— Task to complete —
Across the entries that follow, how many lines have the word "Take" in them? Give only the number.

Stored items from a collection
━━━━━━━━━━━━━━━━━━━━

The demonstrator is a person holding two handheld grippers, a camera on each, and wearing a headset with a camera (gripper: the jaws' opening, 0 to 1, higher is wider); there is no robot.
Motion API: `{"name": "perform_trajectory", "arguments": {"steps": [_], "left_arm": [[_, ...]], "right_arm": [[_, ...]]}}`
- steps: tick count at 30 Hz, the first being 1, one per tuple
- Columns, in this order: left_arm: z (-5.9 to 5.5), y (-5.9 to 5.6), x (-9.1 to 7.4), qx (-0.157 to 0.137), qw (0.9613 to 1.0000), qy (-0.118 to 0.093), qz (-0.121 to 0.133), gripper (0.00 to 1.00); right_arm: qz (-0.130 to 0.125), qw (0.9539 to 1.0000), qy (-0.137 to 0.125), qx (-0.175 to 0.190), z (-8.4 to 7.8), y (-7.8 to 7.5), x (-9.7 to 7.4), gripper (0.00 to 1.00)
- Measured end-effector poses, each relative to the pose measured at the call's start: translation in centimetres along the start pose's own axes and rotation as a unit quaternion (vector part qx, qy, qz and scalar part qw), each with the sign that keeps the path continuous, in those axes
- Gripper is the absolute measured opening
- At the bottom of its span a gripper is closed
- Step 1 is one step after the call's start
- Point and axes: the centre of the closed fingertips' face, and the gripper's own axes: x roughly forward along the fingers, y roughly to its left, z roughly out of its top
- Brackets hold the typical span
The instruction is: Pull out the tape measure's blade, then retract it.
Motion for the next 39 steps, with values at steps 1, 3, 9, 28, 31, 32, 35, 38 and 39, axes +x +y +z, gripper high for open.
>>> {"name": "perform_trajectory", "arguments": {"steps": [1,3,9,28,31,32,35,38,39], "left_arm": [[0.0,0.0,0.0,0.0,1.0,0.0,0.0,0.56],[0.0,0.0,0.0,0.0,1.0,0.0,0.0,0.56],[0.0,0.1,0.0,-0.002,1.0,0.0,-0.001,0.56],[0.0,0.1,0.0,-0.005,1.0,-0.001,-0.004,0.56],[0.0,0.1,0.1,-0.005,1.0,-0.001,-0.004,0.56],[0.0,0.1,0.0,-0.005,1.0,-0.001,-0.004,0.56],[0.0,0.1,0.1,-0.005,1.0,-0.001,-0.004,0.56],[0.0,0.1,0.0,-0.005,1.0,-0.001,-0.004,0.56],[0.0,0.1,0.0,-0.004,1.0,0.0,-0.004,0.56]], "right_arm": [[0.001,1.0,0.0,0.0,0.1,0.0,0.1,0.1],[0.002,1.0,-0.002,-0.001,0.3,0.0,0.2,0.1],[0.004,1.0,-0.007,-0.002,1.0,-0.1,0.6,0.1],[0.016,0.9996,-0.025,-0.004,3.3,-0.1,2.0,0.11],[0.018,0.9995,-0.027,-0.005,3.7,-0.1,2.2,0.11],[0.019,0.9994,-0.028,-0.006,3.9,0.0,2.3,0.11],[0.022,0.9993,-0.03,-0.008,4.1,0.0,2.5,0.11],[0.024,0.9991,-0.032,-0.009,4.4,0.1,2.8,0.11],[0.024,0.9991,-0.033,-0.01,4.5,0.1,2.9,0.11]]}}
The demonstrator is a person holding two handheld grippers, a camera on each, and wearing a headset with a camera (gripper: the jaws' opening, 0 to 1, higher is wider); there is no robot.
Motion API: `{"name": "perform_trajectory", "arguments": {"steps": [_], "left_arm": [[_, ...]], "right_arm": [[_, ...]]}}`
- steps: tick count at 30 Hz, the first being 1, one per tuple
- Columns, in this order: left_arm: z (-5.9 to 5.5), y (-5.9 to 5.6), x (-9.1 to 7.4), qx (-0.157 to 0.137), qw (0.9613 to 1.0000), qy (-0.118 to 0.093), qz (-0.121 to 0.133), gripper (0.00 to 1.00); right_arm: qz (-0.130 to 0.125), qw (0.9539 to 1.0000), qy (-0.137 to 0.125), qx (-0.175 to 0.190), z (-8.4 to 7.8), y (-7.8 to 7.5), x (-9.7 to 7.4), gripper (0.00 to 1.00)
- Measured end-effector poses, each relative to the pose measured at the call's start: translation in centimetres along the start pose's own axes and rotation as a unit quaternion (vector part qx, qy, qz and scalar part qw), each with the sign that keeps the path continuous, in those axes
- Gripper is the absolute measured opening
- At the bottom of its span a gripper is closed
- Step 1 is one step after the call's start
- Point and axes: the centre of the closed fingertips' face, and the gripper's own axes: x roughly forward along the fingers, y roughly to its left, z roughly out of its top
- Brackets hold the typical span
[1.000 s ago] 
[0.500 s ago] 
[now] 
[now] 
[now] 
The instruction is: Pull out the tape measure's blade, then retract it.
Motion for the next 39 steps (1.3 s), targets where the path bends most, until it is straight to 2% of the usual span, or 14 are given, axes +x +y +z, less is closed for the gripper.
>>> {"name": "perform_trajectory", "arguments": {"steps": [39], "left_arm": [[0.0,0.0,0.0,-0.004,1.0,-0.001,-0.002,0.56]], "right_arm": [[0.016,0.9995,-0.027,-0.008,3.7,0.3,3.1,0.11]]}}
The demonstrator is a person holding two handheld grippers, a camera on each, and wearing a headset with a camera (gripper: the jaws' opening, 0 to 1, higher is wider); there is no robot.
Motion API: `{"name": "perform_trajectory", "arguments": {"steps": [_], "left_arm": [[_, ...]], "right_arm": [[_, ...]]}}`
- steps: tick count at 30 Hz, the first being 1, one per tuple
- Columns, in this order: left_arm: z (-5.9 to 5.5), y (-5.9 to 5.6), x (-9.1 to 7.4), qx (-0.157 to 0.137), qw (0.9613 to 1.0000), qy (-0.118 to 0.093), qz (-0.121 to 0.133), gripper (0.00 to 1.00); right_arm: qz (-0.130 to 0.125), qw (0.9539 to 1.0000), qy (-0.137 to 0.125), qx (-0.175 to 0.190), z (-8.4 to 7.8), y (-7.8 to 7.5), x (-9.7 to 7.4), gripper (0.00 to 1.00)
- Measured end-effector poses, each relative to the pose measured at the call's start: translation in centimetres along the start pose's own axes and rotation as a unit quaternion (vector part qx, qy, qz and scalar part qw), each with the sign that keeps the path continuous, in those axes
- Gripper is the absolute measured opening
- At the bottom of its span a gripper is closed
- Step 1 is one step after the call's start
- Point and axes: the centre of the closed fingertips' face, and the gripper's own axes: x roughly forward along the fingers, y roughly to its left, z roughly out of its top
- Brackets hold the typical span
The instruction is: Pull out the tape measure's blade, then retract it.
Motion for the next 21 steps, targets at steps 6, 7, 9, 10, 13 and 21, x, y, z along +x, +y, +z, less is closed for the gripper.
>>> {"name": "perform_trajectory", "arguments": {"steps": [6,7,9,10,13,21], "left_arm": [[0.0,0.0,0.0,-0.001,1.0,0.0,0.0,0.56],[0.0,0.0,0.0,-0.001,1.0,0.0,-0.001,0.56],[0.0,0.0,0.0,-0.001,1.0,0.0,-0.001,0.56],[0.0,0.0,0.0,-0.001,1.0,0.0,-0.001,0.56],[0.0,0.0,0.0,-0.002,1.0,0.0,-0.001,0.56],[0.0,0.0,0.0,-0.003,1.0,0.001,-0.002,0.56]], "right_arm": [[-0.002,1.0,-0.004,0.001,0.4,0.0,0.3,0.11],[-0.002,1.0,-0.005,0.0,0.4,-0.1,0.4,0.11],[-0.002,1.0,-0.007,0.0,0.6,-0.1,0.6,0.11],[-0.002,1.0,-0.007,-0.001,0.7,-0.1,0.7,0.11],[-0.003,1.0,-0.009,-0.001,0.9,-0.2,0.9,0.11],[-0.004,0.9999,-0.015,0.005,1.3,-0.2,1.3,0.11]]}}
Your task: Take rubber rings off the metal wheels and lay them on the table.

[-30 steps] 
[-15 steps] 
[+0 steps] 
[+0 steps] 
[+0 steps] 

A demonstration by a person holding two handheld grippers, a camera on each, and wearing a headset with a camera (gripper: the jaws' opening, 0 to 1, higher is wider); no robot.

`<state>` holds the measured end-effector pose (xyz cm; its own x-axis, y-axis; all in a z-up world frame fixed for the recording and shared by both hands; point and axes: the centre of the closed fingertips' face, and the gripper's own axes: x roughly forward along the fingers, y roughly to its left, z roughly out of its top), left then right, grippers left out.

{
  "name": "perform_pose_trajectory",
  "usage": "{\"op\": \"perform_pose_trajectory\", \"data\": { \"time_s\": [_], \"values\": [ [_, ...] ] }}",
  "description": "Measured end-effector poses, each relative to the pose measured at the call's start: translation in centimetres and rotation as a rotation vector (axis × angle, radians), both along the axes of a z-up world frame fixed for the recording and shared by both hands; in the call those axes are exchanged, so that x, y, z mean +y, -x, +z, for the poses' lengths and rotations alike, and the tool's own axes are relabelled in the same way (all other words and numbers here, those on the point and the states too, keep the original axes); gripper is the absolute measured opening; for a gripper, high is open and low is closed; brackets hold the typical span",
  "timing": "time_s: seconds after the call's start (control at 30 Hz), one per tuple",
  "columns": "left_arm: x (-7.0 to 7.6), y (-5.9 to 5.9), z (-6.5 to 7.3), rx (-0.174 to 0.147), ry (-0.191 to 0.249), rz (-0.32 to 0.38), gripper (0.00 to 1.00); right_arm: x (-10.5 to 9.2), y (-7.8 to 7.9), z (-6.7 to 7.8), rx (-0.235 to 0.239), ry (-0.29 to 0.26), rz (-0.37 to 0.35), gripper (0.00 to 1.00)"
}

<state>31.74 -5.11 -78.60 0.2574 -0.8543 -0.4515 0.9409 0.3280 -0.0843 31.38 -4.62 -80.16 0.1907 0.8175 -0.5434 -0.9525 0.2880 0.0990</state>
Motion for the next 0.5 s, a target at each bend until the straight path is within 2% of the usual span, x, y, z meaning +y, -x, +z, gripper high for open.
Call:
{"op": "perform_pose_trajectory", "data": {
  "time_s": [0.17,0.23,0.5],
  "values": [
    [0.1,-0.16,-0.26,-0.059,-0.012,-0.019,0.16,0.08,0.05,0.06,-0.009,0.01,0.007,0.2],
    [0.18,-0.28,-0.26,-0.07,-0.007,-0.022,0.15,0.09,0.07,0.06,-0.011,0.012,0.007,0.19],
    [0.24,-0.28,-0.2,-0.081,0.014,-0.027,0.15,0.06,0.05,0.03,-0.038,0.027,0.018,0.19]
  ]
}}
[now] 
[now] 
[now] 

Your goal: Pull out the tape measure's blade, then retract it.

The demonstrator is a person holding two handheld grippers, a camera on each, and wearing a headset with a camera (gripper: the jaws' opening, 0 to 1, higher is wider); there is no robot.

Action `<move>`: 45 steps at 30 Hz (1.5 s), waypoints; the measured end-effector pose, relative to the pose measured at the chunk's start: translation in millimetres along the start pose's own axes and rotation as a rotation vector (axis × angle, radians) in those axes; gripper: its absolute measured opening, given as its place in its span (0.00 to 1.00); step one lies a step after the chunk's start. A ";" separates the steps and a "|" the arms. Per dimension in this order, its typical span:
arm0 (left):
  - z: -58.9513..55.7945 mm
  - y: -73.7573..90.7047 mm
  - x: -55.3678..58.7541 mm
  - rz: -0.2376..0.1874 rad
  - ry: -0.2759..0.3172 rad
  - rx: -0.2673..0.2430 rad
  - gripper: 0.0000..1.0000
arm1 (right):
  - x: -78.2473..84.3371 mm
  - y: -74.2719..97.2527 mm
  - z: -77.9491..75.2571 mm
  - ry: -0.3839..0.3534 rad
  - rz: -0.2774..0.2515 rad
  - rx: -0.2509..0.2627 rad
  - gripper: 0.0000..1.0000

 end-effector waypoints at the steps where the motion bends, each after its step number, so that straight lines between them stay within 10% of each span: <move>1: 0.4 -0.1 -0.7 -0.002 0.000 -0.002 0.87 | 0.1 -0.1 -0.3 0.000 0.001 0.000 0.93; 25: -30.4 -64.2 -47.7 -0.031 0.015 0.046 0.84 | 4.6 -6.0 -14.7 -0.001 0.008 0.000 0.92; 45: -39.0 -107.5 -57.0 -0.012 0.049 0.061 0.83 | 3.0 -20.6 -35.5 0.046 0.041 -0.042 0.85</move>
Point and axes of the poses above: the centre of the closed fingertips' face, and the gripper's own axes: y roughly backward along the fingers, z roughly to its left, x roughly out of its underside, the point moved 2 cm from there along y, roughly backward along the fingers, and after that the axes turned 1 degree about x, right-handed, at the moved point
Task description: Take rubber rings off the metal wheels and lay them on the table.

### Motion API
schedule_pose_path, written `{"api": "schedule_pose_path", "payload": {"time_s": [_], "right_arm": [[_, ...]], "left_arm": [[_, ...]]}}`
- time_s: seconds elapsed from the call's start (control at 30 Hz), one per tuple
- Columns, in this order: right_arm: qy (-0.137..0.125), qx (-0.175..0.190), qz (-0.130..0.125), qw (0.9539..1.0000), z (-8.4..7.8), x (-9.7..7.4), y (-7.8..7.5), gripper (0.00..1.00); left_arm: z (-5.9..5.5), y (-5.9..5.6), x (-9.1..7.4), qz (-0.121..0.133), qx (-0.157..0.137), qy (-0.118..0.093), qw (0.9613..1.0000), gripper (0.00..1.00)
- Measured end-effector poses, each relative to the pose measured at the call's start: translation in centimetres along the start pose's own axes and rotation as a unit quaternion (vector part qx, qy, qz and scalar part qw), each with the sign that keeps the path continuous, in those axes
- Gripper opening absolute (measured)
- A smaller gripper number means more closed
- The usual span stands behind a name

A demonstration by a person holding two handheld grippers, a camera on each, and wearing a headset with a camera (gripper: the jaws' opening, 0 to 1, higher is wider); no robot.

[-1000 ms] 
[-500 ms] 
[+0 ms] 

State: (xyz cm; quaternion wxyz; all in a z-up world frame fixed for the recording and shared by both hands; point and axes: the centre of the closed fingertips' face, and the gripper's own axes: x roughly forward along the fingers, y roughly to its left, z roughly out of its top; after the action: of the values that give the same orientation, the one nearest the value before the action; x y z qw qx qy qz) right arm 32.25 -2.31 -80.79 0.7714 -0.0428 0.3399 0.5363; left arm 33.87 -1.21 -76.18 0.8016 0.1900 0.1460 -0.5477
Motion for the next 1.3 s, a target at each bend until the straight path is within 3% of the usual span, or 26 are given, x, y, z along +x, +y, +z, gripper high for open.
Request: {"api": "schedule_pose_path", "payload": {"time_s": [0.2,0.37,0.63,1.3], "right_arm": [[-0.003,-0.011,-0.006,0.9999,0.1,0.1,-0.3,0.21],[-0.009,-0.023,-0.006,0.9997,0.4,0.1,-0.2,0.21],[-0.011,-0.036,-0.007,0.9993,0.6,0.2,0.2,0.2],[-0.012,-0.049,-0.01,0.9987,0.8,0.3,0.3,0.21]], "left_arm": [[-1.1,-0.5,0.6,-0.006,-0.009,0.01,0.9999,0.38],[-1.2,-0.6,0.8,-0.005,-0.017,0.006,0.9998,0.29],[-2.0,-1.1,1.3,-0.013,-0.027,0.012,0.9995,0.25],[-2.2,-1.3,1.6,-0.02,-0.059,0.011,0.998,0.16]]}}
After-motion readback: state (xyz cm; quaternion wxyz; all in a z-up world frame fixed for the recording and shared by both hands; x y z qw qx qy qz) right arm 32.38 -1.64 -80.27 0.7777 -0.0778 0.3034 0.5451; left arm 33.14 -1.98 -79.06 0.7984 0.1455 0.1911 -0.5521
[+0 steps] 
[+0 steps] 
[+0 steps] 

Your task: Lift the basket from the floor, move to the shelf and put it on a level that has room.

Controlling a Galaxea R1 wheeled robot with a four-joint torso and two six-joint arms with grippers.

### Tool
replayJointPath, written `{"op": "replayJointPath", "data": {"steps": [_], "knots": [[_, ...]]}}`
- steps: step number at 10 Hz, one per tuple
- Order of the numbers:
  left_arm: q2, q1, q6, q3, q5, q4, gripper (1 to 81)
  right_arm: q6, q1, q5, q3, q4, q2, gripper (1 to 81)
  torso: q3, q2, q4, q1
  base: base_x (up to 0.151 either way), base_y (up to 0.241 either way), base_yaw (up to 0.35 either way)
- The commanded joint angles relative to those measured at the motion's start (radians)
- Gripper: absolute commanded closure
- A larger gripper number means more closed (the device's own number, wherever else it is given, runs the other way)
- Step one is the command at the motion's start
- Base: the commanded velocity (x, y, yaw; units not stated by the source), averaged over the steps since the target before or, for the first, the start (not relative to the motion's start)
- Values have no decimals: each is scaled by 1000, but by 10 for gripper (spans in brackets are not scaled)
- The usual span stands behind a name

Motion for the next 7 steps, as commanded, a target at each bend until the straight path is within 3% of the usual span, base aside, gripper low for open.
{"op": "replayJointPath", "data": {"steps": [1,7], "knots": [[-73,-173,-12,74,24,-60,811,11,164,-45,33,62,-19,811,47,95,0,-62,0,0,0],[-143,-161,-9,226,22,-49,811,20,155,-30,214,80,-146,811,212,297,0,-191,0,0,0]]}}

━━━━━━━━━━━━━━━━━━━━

— Task answer —
2